A couple of new reports have found that there's been a significant rise in deaths among white Americans, mostly related to heavy drug use.
These deaths are especially high among those 25 to 34 years old, which makes that generation the first "since the Vietnam War years of the mid-1960s to experience higher death rates in early adulthood than the generation that preceded it," The New York Times reported.
To find this information, The New York Times looked at about 60 million death certificates from 1990 to 2014 provided by the Centers for Disease Control and Prevention. These high amount of white deaths come "in sharp contrast" to the continued rise of black and Hispanic deaths in the United States.
The data show that death rates, especially for young whites, rise among the uneducated, with a 23 percent jump in deaths of people who didn't complete high school, whereas there was just a 4 percent rise for those who had completed college or more, the Times reported.
The report also found that these deaths are mostly linked to drug use, both prescription and illegal. Death rates for white people ages 24 to 44 rose from 1999 to 2014 by about five times, and it tripled for those ages 35 to 44.

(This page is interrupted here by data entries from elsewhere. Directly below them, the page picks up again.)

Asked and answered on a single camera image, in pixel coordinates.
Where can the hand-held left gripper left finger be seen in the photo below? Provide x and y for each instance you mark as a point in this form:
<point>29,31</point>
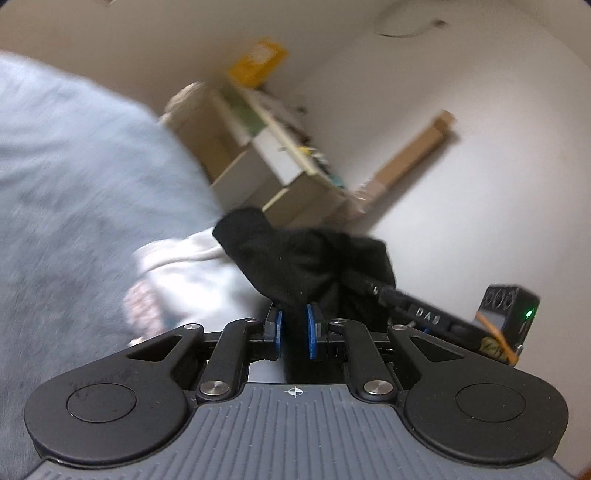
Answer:
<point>278,330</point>

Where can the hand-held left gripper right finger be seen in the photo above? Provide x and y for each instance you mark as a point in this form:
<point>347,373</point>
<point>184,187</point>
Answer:
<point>313,333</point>

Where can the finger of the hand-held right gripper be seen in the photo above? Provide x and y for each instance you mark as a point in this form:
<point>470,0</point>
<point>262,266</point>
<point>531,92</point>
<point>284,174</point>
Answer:
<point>369,284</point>

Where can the black garment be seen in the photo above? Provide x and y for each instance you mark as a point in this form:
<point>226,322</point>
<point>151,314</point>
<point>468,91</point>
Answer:
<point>304,263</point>

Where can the white printed garment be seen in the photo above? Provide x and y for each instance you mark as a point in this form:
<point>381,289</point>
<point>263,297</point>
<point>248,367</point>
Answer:
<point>194,286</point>

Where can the long cardboard box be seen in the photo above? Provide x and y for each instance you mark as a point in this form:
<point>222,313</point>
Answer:
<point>411,152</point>

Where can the light wooden shelf unit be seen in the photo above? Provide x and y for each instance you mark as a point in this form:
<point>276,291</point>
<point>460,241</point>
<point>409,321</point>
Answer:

"That is startling," Dr. Wilson Compton, the deputy director of the National Institute on Drug Abuse, told the Times. "Those are tremendous increases."
Experts said most of these drug deaths are either from overdoses or suicides. In fact, according to the Times' data, white men have had more deaths from drug overdoses than blacks, Hispanics and white women.
"It is like an infection model, diffusing out and catching more and more people," Jonathan Skinner, a Dartmouth economist, told the Times.
This new report comes just a few months after researchers Anne Case and Angus Deaton of Princeton University found that there's similarly been an increase in death rates among white middle-aged men from 1999 to 2013, mostly driven by alcohol and drug overdose, suicide and chronic liver disease, U.S. News and World Report explained.
The drug and alcohol use is linked to a number of issues. Some men will overdose when taking pills for pain, whereas others may find them addicted to some of these substances. There's also been some men who, when taking these pills, find themselves having suicidal thoughts, U.S. News reported.
"Addictions are hard to treat and pain is hard to control, so those currently in midlife may be a 'lost generation' whose future is less bright than those who preceded them," the researchers wrote.
But that report had its detractors, too. Andrew Gelman of Slate was one of them after he found that deaths among middle-aged men weren't necessarily on the rise because the research focused on people who were born during the baby boom. And since there was an abundance of people born at that time, it would make sense that there would be more deaths than previous years.
So he ran the numbers again, taking the average age of people 45 to 54 from 1999 to 2013 and comparing that to the amount of deaths. He found the number of deaths hadn't increased, but in fact had remained stable.
"So, no, mortality among middle-aged white Americans has not been steadily rising. It went up from 1999 to 2005 and has been stable since then," he wrote.
But the recent New York Times analysis shows that dying is still a trend for whites, even if it's not as high as previous research has indicated. So why is this? What's making drug overdoses so infectious?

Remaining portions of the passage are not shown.